(Beginning of Data provided)
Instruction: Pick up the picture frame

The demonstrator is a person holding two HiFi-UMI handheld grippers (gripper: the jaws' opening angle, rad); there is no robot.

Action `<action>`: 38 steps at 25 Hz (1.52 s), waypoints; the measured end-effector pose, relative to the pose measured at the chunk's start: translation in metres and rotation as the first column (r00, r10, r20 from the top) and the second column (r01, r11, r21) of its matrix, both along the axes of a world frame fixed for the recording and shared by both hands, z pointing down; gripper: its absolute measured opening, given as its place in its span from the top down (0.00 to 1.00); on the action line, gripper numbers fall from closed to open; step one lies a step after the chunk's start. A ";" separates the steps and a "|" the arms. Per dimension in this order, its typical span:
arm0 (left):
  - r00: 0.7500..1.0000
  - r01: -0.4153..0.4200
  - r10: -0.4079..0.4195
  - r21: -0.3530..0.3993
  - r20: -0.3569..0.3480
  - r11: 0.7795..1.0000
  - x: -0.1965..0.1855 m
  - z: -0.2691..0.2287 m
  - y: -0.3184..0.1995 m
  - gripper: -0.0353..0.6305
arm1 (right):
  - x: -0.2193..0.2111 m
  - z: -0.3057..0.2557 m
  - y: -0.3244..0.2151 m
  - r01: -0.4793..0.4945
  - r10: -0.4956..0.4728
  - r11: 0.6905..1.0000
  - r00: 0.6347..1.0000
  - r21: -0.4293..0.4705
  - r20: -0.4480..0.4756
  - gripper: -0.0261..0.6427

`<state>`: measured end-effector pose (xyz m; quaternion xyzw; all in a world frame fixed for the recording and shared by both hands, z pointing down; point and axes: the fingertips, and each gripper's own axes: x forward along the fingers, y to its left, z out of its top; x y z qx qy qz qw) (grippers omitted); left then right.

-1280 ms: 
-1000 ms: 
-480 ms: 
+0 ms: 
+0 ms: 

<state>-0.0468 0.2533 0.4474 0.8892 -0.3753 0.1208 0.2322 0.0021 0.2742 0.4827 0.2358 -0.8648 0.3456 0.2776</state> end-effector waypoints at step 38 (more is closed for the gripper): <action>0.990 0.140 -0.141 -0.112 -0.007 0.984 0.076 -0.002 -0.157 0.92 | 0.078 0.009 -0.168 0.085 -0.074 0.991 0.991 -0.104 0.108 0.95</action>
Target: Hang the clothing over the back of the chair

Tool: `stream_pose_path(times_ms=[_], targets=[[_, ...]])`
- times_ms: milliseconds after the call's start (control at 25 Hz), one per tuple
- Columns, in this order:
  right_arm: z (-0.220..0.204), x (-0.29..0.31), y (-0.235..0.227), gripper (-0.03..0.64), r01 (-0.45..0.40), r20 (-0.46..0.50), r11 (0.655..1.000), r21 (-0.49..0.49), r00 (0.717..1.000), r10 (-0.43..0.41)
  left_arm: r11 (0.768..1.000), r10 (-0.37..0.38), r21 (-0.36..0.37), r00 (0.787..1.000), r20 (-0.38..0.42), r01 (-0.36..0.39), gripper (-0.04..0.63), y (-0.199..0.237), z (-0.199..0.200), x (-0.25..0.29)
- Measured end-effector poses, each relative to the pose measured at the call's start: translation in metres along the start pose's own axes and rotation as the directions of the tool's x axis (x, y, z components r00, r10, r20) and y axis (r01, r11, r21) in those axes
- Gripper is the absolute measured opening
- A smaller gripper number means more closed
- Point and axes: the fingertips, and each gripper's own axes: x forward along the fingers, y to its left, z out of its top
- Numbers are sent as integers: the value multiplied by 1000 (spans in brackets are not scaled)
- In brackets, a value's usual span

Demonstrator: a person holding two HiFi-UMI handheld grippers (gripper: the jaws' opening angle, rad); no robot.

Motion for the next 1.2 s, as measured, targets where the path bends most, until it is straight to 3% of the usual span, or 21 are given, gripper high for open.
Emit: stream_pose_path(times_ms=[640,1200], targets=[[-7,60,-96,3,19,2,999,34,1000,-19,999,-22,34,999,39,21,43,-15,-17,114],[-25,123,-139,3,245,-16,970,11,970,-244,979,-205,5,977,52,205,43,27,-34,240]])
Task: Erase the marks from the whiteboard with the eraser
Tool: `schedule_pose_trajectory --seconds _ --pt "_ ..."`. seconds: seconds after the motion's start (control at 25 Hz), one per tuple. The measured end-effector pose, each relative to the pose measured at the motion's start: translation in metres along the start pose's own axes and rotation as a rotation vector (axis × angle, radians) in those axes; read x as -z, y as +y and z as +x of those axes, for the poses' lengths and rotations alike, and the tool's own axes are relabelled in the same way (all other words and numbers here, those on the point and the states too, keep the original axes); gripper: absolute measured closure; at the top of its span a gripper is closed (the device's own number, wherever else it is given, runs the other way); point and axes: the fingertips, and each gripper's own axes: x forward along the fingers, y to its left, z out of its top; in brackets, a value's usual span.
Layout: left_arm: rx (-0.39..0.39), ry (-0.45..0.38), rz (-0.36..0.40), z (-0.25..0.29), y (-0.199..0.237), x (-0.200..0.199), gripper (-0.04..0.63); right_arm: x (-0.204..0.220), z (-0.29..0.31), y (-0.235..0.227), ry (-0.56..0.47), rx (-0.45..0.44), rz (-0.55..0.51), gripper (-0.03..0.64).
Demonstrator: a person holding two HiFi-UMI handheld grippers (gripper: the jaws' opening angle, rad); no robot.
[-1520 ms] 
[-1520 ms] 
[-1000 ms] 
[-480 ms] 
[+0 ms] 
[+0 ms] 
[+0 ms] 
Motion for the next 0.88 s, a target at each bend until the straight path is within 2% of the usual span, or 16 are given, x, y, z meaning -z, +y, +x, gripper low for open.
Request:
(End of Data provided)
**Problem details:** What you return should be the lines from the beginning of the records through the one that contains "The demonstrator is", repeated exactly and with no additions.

**Exercise output:**
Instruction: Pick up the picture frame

The demonstrator is a person holding two HiFi-UMI handheld grippers (gripper: the jaws' opening angle, rad); there is no robot.

Nothing remains to be done, and the exercise is complete.